A non-slave AI, say a completely powerful totally benevolent intelligence put in complete charge of human well-being would immediately hit the trolley problem which would drive it to inconsistency if programmed with Asimov's three laws. The laws don't cover a lot of cases, trolley problem being one of them. Human morality cripples us in the exact same way, so the AI would not necessarily make different choices.

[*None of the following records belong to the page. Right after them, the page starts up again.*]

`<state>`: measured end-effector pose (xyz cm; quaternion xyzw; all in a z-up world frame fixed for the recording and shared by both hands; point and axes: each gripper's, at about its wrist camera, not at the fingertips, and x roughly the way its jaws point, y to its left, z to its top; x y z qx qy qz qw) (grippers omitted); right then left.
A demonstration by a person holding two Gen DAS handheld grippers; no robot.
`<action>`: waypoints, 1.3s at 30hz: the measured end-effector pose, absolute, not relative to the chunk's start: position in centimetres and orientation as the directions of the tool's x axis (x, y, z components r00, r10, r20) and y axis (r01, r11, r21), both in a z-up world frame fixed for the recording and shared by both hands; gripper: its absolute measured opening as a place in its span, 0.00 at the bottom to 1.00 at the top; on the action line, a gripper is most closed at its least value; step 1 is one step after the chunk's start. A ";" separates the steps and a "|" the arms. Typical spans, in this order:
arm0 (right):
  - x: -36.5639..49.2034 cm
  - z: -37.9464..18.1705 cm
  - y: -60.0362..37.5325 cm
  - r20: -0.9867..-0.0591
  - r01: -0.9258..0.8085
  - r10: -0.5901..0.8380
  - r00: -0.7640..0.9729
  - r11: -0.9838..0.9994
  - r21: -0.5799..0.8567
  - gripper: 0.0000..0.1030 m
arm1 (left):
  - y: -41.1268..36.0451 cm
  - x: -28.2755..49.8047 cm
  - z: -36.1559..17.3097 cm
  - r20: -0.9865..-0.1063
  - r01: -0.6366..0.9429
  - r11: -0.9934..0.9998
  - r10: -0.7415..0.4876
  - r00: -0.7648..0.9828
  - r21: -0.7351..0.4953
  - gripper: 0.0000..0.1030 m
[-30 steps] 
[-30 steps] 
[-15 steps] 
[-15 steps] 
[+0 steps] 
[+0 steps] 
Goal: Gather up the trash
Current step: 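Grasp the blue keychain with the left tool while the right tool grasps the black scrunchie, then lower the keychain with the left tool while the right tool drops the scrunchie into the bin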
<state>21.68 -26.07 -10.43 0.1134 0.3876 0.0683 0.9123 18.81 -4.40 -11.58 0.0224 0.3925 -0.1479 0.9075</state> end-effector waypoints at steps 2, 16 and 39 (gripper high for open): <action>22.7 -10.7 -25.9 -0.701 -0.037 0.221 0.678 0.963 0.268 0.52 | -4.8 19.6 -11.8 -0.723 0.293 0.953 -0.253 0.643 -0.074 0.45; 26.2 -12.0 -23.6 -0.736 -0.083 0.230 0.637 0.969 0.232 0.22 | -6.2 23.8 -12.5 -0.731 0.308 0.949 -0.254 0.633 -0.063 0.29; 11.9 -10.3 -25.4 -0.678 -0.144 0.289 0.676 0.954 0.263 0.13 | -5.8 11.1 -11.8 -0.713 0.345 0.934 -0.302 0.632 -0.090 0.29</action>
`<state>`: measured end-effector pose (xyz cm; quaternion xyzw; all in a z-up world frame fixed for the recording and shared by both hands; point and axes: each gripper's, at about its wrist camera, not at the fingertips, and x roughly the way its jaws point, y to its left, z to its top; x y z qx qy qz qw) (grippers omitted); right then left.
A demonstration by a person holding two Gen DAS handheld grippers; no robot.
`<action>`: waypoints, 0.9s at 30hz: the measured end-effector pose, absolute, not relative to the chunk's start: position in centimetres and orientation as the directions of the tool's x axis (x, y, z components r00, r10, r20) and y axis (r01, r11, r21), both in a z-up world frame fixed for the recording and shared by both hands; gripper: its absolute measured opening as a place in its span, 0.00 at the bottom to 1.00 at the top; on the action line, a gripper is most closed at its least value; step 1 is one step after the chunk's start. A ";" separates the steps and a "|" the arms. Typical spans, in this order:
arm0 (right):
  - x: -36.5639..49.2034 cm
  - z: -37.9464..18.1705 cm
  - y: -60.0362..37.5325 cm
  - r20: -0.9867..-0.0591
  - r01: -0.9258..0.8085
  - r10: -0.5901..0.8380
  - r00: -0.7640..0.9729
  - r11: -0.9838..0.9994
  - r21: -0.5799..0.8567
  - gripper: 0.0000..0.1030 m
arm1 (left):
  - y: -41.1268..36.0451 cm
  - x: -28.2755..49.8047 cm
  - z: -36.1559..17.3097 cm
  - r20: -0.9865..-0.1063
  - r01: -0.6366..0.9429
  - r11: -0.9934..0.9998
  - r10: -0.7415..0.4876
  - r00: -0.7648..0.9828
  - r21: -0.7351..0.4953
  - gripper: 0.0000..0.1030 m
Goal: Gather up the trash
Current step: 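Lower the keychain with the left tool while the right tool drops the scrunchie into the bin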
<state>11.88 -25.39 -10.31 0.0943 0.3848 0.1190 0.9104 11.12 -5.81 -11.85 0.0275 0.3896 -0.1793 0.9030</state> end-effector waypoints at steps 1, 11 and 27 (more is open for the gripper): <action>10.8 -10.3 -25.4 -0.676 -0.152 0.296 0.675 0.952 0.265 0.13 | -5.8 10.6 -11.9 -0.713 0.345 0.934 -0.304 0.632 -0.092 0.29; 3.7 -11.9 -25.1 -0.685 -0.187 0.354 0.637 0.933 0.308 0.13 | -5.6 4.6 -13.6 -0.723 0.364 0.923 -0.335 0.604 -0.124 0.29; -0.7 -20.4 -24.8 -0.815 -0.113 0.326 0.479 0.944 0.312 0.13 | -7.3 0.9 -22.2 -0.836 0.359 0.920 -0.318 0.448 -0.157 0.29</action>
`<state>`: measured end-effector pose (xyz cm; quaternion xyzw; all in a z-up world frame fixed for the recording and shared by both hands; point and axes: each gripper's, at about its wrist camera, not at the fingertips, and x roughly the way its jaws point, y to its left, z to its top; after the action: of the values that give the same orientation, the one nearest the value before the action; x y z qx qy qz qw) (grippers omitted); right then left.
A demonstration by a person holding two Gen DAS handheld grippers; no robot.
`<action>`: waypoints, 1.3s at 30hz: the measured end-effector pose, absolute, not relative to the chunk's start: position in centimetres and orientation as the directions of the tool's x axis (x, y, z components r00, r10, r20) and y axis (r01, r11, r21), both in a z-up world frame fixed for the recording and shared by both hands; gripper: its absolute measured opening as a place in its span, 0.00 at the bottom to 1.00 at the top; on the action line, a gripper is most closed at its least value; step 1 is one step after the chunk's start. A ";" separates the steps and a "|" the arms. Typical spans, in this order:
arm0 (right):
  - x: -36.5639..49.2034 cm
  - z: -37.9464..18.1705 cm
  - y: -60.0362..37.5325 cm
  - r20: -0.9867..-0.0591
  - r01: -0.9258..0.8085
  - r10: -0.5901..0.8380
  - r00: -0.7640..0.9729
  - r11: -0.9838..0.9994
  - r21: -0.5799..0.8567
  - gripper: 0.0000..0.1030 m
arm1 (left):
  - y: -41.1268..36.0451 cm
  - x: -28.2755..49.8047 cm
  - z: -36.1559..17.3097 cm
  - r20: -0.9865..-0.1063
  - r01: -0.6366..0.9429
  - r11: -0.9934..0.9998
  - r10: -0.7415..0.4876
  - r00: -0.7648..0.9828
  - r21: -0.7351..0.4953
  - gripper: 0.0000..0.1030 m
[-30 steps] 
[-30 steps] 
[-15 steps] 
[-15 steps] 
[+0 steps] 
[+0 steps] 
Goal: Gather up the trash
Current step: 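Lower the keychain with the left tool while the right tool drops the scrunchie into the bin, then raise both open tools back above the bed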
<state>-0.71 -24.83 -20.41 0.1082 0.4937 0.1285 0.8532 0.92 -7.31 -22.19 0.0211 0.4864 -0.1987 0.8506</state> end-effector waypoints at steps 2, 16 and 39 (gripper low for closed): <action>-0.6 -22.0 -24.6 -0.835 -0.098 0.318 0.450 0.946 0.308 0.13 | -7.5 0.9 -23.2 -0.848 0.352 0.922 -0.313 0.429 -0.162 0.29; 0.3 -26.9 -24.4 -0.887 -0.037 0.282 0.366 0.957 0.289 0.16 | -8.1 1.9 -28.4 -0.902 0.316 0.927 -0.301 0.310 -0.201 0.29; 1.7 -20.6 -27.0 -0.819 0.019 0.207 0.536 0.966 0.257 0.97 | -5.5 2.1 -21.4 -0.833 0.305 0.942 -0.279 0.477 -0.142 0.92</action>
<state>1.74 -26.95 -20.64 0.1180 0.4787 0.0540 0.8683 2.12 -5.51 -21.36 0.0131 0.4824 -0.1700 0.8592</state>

A non-slave AI, say a completely powerful totally benevolent intelligence put in complete charge of human well-being would immediately hit the trolley problem which would drive it to inconsistency if programmed with Asimov's three laws. The laws don't cover a lot of cases, trolley problem being one of them. Human morality cripples us in the exact same way, so the AI would not necessarily make different choices.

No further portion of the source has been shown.